**TASK OBJECTIVE**
Copy the result of filtering the entries below for lines that include the string "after".

Records from a dataset:
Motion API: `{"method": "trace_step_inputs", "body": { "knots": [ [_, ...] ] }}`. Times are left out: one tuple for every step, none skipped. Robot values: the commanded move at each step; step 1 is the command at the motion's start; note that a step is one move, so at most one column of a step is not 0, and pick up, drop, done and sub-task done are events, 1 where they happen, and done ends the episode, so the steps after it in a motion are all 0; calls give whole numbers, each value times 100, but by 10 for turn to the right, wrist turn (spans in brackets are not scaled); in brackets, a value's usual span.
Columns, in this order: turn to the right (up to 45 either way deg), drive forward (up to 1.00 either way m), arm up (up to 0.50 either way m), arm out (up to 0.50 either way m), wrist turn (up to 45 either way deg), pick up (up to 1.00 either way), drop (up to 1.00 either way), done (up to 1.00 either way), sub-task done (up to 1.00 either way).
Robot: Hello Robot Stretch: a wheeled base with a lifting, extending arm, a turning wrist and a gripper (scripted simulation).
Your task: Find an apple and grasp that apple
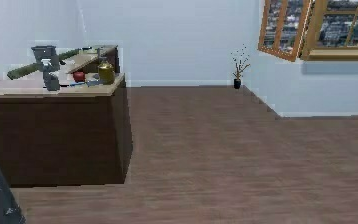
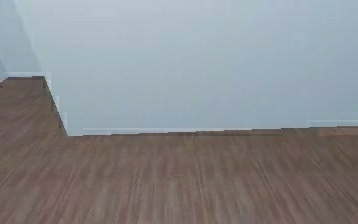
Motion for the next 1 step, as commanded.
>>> {"method": "trace_step_inputs", "body": {
  "knots": [
    [0,100,0,0,0,0,0,0,0]
  ]
}}
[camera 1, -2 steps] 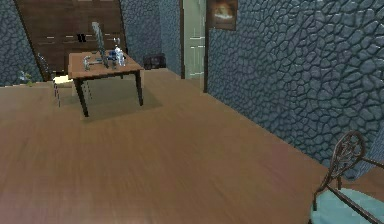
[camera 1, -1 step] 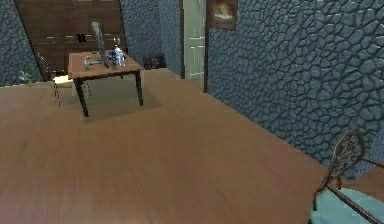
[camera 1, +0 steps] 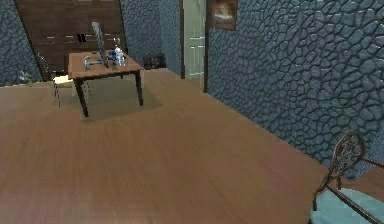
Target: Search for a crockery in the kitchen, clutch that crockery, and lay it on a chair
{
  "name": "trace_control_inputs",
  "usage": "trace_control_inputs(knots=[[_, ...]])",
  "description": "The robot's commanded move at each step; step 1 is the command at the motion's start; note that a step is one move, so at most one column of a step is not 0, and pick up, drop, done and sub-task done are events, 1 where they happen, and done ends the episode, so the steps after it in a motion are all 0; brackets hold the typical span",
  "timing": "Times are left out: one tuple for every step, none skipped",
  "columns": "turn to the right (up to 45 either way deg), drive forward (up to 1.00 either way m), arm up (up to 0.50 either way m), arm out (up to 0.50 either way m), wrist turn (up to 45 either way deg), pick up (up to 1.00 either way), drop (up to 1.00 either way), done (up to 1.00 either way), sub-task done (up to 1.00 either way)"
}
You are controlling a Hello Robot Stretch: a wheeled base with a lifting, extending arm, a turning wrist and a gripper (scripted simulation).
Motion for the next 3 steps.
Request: trace_control_inputs(knots=[[0.0, 0.0, 0.0, 0.0, 45.0, 0.0, 0.0, 0.0, 0.0], [0.0, 0.0, 0.0, 0.0, 45.0, 0.0, 0.0, 0.0, 0.0], [0.0, 0.0, 0.0, 0.0, 42.0, 0.0, 0.0, 0.0, 0.0]])
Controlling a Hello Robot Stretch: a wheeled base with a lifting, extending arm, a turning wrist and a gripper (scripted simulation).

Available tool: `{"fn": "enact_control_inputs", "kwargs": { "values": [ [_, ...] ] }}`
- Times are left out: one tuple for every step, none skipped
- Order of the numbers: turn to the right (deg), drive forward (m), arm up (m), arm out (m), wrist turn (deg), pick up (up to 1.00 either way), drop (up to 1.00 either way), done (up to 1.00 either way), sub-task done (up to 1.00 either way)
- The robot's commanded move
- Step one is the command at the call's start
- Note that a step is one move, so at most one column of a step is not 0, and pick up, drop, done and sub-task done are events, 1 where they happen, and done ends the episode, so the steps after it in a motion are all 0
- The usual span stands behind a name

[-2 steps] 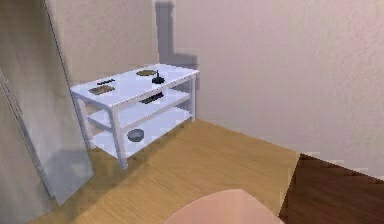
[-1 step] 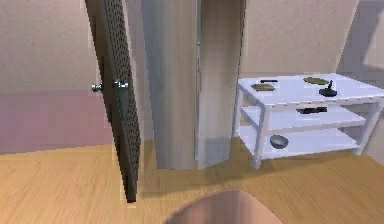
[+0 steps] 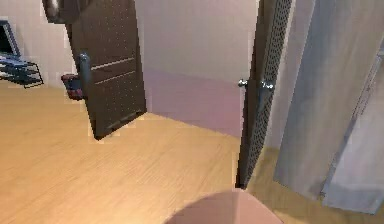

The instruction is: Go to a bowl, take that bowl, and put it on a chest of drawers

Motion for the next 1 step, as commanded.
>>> {"fn": "enact_control_inputs", "kwargs": {
  "values": [
    [0.0, 0.2, 0.0, 0.0, 0.0, 0.0, 0.0, 0.0, 0.0]
  ]
}}
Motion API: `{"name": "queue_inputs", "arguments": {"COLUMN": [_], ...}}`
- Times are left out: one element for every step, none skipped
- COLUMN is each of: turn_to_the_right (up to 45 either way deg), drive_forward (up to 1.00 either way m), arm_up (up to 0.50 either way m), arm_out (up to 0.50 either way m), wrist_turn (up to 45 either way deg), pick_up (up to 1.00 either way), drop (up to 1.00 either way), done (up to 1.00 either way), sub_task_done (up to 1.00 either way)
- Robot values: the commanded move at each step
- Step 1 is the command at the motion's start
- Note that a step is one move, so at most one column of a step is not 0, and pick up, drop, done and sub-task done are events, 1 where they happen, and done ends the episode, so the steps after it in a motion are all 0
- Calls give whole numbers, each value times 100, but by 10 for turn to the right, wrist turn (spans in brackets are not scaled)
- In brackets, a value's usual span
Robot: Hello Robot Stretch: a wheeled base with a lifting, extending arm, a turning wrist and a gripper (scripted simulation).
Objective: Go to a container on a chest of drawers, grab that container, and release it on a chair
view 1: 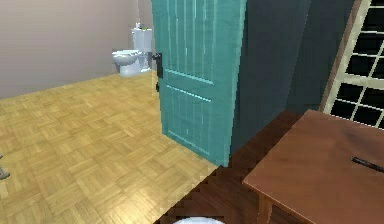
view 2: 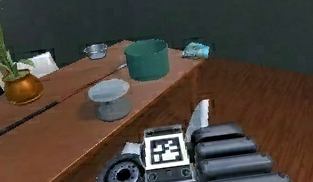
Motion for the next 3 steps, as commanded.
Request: {"name": "queue_inputs", "arguments": {"turn_to_the_right": [0, 0, 0], "drive_forward": [0, 0, 0], "arm_up": [0, 0, 0], "arm_out": [48, 0, 0], "wrist_turn": [0, 450, 450], "pick_up": [0, 0, 0], "drop": [0, 0, 0], "done": [0, 0, 0], "sub_task_done": [0, 0, 0]}}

**RESPONSE**
Motion API: `{"method": "trace_step_inputs", "body": { "knots": [ [_, ...] ] }}`. Times are left out: one tuple for every step, none skipped. Robot values: the commanded move at each step; step 1 is the command at the motion's start; note that a step is one move, so at most one column of a step is not 0, and pick up, drop, done and sub-task done are events, 1 where they happen, and done ends the episode, so the steps after it in a motion are all 0; calls give whole numbers, each value times 100, but by 10 for turn to the right, wrist turn (spans in brackets are not scaled); in brackets, a value's usual span.
  "description": "The robot's commanded move at each step; step 1 is the command at the motion's start; note that a step is one move, so at most one column of a step is not 0, and pick up, drop, done and sub-task done are events, 1 where they happen, and done ends the episode, so the steps after it in a motion are all 0; brackets hold the typical span",
- Note that a step is one move, so at most one column of a step is not 0, and pick up, drop, done and sub-task done are events, 1 where they happen, and done ends the episode, so the steps after it in a motion are all 0
- Note that a step is one move, so at most one column of a step is not 0, and pick up, drop, done and sub-task done are events, 1 where they happen, and done ends the episode, so the steps after it in a motion are all 0

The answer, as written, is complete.